▸ **TASK STATEMENT**
Send back the whole listing untouched.

▸ **INFORMATION PROVIDED**
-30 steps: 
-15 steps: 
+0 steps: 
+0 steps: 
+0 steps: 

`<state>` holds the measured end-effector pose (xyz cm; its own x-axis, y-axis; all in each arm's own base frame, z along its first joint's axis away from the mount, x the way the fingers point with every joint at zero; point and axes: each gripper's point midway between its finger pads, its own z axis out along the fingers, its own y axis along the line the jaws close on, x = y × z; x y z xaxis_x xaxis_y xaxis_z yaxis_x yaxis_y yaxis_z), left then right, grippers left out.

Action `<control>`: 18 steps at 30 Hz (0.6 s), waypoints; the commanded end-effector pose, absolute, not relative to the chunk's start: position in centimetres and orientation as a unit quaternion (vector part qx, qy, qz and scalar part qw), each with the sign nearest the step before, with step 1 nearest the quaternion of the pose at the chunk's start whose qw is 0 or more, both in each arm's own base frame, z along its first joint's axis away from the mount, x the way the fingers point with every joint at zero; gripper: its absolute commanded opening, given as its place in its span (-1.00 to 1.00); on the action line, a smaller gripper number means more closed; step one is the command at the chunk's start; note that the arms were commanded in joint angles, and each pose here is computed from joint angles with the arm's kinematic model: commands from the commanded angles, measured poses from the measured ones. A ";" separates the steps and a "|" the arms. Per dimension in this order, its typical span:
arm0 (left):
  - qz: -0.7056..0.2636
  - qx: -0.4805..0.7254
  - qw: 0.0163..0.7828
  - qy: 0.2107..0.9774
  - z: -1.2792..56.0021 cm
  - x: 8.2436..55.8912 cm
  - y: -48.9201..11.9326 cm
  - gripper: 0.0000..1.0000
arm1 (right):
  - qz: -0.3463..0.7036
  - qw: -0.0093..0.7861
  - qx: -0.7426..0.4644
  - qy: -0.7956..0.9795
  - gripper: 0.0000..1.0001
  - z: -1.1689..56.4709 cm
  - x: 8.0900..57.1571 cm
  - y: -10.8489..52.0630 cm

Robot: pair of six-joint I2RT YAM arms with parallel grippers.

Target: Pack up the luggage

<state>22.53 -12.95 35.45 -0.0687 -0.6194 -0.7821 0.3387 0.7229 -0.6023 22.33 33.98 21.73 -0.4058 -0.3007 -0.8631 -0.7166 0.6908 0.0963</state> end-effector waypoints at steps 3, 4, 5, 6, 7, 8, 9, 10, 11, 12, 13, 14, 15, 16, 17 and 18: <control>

▸ **YOUR SOLUTION**
-30 steps: 
-15 steps: 
+0 steps: 
+0 steps: 
+0 steps: 

`<state>` holds the measured end-effector pose (xyz cm; its own x-axis, y-axis; all in each arm's own base frame, z along its first joint's axis away from the mount, x the way the fingers point with every joint at zero; point and axes: each gripper's point midway between its finger pads, its own z axis out along the fingers, its own y axis along the line the jaws close on, x = y × z; x y z xaxis_x xaxis_y xaxis_z yaxis_x yaxis_y yaxis_z), left then right, grippers left out.

Action `<control>`: 18 steps at 30 Hz (0.6 s), waypoints; the commanded end-effector pose, absolute, not relative to the chunk's start: position in centimetres and orientation as a unit quaternion (vector part qx, qy, qz and scalar part qw), each with the sign nearest the step before, with step 1 nearest the quaternion of the pose at the chunk's start whose qw is 0 or more, both in each arm's own base frame, z along its first joint's axis away from the mount, x the way the fingers point with every joint at zero; gripper: its absolute commanded opening, given as its place in its span (-1.00 to 1.00); on the action line, a smaller gripper number means more closed; step one is the command at the chunk's start; note that the arms were commanded in joint angles, and each pose here is computed from joint angles with the arm's kinematic model: commands from the commanded angles, measured poses from the measured ones. A ";" separates the steps and a "|" the arms. Per dimension in this order, its typical span:
arm0 (left):
  - qz: -0.7056..0.2636
  - qx: -0.4805..0.7254
  - qw: 0.0163..0.7828
  - qy: 0.2107..0.9774
  - z: -1.2792..56.0021 cm
  - x: 8.2436..55.8912 cm
  - y: -48.9201..11.9326 cm
  - gripper: 0.0000..1.0000
arm1 (right):
  - qz: -0.3463..0.7036
  - qw: -0.0093..0.7861
  - qx: -0.7426..0.4644
  - qy: -0.7956..0.9795
  - gripper: 0.0000..1.0001
  - z: -1.1689..56.4709 cm
  - x: 8.0900..57.1571 cm
  - y: -10.8489..52.0630 cm

Robot: pair of six-joint I2RT YAM arms with parallel grippers.

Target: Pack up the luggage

<state>22.53 -12.95 35.45 -0.0687 -0.6194 -0.7821 0.3387 0.7229 -0.6023 22.33 33.98 21.73 -0.4058 -0.3007 -0.8631 -0.7166 0.6908 0.0963</state> end-effector waypoints at steps 3, 4, 5, 6, 7, 8, 9, 10, 11, 12, 13, 14, 15, 16, 17 and 18: <control>

For this exercise, nothing more remains to be given.